WHAT YOU NEED TO DO — Whatever the records below hold, copy it all out exactly.

Stored dataset items:
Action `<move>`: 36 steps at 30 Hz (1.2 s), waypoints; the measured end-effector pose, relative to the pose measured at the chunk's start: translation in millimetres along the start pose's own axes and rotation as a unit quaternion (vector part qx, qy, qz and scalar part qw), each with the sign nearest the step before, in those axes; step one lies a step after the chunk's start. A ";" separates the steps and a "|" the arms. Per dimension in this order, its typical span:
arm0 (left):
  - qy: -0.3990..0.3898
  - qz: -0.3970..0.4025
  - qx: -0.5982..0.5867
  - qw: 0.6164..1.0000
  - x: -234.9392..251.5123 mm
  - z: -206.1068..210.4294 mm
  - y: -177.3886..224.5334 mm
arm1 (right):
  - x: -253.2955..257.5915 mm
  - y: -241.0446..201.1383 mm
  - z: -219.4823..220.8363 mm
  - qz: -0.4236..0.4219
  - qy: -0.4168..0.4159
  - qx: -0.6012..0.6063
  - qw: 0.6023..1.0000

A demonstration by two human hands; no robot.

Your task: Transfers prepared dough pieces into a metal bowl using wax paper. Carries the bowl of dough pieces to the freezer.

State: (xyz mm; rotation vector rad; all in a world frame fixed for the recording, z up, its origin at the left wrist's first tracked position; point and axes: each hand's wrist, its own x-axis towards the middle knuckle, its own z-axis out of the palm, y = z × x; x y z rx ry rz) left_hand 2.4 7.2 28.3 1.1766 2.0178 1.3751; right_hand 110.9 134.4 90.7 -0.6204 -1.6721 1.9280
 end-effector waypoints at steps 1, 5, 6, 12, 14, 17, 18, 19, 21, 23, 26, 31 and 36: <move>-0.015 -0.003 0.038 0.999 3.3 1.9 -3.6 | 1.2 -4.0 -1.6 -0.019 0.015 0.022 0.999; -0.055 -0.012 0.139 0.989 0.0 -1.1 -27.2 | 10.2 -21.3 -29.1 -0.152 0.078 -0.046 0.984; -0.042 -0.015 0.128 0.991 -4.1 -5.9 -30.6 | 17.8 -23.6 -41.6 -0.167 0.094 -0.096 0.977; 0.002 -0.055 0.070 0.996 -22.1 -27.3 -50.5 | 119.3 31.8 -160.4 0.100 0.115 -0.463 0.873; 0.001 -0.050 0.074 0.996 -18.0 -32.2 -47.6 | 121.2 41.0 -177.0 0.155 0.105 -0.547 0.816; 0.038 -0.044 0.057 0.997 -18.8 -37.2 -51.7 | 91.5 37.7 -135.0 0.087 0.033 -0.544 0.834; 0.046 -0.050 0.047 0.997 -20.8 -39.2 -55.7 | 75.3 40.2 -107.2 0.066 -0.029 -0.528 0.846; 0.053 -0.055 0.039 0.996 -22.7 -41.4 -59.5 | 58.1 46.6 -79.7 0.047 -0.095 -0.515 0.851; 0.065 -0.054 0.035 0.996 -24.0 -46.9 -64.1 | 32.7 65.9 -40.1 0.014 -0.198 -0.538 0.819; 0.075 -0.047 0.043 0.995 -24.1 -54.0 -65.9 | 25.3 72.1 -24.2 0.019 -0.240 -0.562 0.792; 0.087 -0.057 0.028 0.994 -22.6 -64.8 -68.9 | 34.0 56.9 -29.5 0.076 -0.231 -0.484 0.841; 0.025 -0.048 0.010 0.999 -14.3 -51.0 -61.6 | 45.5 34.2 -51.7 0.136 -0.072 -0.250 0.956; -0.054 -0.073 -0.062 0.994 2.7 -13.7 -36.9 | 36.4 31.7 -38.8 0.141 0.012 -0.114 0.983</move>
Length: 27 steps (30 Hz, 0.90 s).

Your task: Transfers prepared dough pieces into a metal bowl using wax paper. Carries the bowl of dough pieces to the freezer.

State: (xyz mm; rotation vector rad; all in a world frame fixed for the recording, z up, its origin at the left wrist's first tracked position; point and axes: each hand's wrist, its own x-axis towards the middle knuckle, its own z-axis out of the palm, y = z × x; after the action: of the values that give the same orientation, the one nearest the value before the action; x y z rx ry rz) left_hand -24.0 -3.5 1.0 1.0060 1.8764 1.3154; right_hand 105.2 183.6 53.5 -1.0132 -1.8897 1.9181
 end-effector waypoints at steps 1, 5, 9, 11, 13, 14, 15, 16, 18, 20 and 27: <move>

ANSWER TO THIS PROBLEM —
Action `<move>`: 36 steps at 30 Hz (1.2 s), waypoints; the measured end-effector pose, relative to the pose measured at the chunk's start: translation in millimetres along the start pose's own axes and rotation as a unit quaternion (vector part qx, qy, qz and scalar part qw), each with the sign nearest the step before, in those axes; step one lies a step after the chunk's start. A ";" separates the steps and a "|" the arms. Per dimension in this order, its typical span:
arm0 (left):
  - qy: -0.3990..0.3898
  - qz: -0.3970..0.4025
  - qx: -0.5982..0.5867
  - qw: 0.6164..1.0000
  - x: -234.9392..251.5123 mm
  - z: -206.1068..210.4294 mm
  - y: -177.3886..224.5334 mm
arm1 (right):
  - x: -253.2955..257.5915 mm
  - y: -241.0446..201.1383 mm
  - z: -219.4823..220.8363 mm
  - qz: -0.4236..0.4219
  - qy: -0.4168..0.4159
  - qx: -0.6012..0.6063
  - qw: 0.6023..1.0000

A demonstration by two human hands; no robot.

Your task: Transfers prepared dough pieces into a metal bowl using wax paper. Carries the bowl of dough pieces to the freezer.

State: (xyz mm; rotation vector rad; all in a world frame fixed for the recording, z up, its origin at the left wrist's first tracked position; point and axes: each hand's wrist, its own x-axis towards the middle knuckle, its own z-axis out of the palm, y = z × x; x y z rx ry rz) left_hand 2.4 7.2 28.3 1.1766 2.0178 1.3751; right_hand 110.9 134.4 90.7 -0.6204 -1.6721 1.9280
 end-effector waypoints at steps 1, 5, 6, 12, 14, 17, 18, 19, 21, 23, 26, 31 and 36: <move>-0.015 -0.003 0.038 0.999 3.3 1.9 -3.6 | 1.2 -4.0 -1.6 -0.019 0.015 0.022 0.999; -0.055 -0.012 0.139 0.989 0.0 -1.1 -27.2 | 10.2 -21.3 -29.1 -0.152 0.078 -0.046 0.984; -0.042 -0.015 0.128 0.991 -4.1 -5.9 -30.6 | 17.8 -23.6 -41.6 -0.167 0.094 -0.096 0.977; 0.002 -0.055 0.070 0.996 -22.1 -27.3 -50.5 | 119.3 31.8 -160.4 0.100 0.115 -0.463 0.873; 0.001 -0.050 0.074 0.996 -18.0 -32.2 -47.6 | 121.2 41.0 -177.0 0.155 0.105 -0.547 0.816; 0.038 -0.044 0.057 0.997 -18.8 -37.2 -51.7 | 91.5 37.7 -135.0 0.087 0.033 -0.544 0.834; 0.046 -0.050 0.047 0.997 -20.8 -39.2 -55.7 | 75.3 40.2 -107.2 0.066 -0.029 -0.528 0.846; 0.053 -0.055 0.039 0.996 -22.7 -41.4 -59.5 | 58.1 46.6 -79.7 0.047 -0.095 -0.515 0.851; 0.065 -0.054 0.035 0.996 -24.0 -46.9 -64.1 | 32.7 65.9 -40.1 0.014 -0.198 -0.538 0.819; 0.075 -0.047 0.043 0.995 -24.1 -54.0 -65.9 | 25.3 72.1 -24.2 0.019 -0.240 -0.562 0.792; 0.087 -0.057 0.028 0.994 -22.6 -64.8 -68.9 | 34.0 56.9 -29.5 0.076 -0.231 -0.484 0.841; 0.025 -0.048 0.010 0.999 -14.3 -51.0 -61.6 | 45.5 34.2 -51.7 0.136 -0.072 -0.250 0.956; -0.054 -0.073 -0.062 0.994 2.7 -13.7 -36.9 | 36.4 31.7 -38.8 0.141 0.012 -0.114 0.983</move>
Length: 27 steps (30 Hz, 0.90 s).

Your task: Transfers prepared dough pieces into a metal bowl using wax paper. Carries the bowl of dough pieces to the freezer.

State: (xyz mm; rotation vector rad; all in a world frame fixed for the recording, z up, its origin at the left wrist's first tracked position; point and axes: each hand's wrist, its own x-axis towards the middle knuckle, its own z-axis out of the palm, y = z × x; after the action: of the values that give the same orientation, the one nearest the value before the action; x y z rx ry rz) left_hand -24.0 -3.5 1.0 1.0060 1.8764 1.3154; right_hand 105.2 183.6 53.5 -1.0132 -1.8897 1.9181
 end-effector waypoints at steps 1, 5, 9, 11, 13, 14, 15, 16, 18, 20 and 27: <move>

The exercise has been answered completely.